Tingle İle İlgili Cümleler İngilizce Cümle İçinde Kullanımı
Tingle İle İlgili Cümleler
Tingle, Türkçe dilinde karıncalanma, uyuşma, kelebekler hissi gibi duyusal hisler için kullanılan bir terimdir.
- After sitting cross-legged for a while, I felt a tingle in my foot. (Ayakta karıncalanma hissettim.)
- The thought of skydiving gave me a tingle of excitement. (Yamaç paraşütü yapmak düşüncesi beni heyecanlandırdı.)
- The sound of his voice sent a tingle down my spine. (Onun sesi, omurgamda bir ürperti yarattı.)
- As I applied the mint lotion to my skin, I felt a cool tingle. (Nane losyonunu cildime uygularken, serin bir uyuşma hissettim.)

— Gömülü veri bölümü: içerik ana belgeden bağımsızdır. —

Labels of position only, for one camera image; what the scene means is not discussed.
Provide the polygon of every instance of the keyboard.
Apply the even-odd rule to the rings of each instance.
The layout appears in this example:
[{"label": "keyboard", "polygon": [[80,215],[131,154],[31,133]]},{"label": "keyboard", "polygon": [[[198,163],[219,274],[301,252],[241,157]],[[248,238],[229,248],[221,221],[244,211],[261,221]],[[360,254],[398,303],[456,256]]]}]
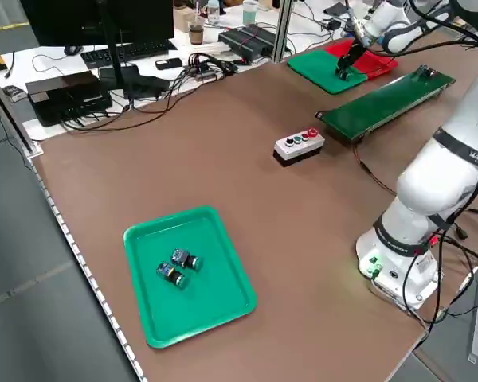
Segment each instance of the keyboard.
[{"label": "keyboard", "polygon": [[[134,42],[124,46],[117,46],[117,54],[119,55],[120,62],[128,62],[146,57],[162,56],[163,54],[167,54],[169,50],[177,50],[177,48],[175,48],[175,45],[168,40]],[[101,68],[103,66],[110,66],[112,64],[112,59],[108,49],[84,52],[81,53],[81,58],[89,69]]]}]

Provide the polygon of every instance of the computer mouse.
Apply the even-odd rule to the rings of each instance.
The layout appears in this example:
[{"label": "computer mouse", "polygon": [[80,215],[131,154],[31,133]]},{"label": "computer mouse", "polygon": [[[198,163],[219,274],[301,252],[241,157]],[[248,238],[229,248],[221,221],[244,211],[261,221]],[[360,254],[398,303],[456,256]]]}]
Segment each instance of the computer mouse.
[{"label": "computer mouse", "polygon": [[64,48],[64,54],[66,56],[75,56],[76,54],[81,53],[83,46],[66,46]]}]

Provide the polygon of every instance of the red mat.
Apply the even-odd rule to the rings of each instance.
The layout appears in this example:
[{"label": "red mat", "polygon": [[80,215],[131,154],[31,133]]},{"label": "red mat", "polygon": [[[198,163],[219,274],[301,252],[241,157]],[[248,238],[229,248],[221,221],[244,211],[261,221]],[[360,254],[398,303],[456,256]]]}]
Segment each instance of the red mat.
[{"label": "red mat", "polygon": [[[349,48],[352,45],[352,39],[340,41],[336,44],[329,45],[325,48],[325,51],[332,54],[335,57],[341,57],[347,54]],[[379,77],[390,70],[398,66],[398,62],[389,57],[376,56],[371,52],[365,52],[359,60],[353,65],[360,72],[366,74],[368,79]]]}]

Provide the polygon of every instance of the phone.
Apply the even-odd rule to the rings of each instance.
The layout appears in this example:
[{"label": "phone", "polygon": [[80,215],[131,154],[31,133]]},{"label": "phone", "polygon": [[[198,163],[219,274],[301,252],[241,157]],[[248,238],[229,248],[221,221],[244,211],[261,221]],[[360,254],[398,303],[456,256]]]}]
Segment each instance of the phone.
[{"label": "phone", "polygon": [[156,68],[158,70],[180,68],[182,66],[182,61],[180,58],[169,58],[167,60],[157,60]]}]

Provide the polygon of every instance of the brown table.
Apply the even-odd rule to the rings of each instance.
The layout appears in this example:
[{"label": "brown table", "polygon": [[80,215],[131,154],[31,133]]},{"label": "brown table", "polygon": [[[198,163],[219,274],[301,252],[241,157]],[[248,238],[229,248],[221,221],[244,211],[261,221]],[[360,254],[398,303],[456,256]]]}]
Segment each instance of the brown table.
[{"label": "brown table", "polygon": [[[394,187],[478,73],[478,52],[457,46],[400,63],[390,75],[337,96],[286,64],[265,64],[199,89],[144,127],[43,142],[45,154],[34,164],[149,380],[380,381],[412,349],[421,327],[369,291],[354,250],[391,196],[325,131],[320,155],[288,168],[272,158],[277,139],[323,128],[317,111],[426,63],[457,78],[456,84],[359,147],[363,161]],[[128,113],[109,126],[147,118]],[[228,325],[151,349],[136,309],[123,232],[199,205],[219,211],[258,306]],[[478,217],[461,222],[471,236],[468,245],[478,251]],[[466,271],[455,255],[448,250],[445,257],[445,301]],[[294,274],[294,263],[308,264],[304,277]],[[422,313],[430,317],[432,310],[429,301]]]}]

- The spicy food gave me a tingle in my mouth. (Baharatlı yemek, ağzımda bir acıma hissi verdi.)
- When he touched my arm, I felt a warm tingle. (Koluma dokunduğunda, sıcak bir kelebekler hissi hissettim.)
- The thought of public speaking gave me a tingle of anxiety. (Halka açık konuşma yapmak düşüncesi beni endişelendirdi.)
- I felt a tingle of pride as I received my diploma. (Diplomamı aldığımda gurur dolu bir uyuşma hissettim.)
- The icy wind gave me a tingle in my nose. (Buzlu rüzgar, burnumda bir uyuşma hissi verdi.)
- The anticipation of seeing my loved one gave me a tingle of happiness. (Sevdiğim kişiyi göreceğim düşüncesi, mutlulukla dolu bir kelebekler hissi verdi.)
- I felt a tingle in my fingers after holding the cold drink for too long. (Soğuk içeceği çok uzun süre tuttuktan sonra, parmaklarımda bir uyuşma hissettim.)
- The thrill of riding a rollercoaster gave me a tingle of excitement. (Lunaparkta korku trenine binmek heyecan dolu bir uyuşma hissi verdi.)
- The sweet smell of the flowers gave me a tingle in my nose. (Çiçeklerin tatlı kokusu, burnumda bir uyuşma hissi verdi.)
- The thought of bungee jumping gave me a tingle of fear. (Bungee jumping yapmak düşüncesi beni korkutucu bir uyuşma hissi verdi.)
- As the cold water hit my skin, I felt a tingle all over my body. (Soğuk su cildime temas ettiğinde, tüm vücudumda bir uyuşma hissettim.)
- The feeling of sand between my toes gave me a tingle of pleasure. (Ayak parmaklarımdaki kum hissi, keyif dolu bir uyuşma hissi verdi.)
- The thought of trying a new cuisine gave me a tingle of curiosity. (Yeni bir yemek denemek düşüncesi ben
i merak dolu bir uyuşma hissi verdi.)
18. The sight of the sunset gave me a tingle of awe. (Güneşin batışı manzarası, hayranlık dolu bir uyuşma hissi verdi.)
- The thought of reuniting with old friends gave me a tingle of nostalgia. (Eski arkadaşlarımla yeniden bir araya gelme düşüncesi, nostalji dolu bir kelebekler hissi verdi.)
- The sensation of a gentle massage gave me a tingle of relaxation. (Nazik bir masajın hissiyatı, rahatlama dolu bir uyuşma hissi verdi.)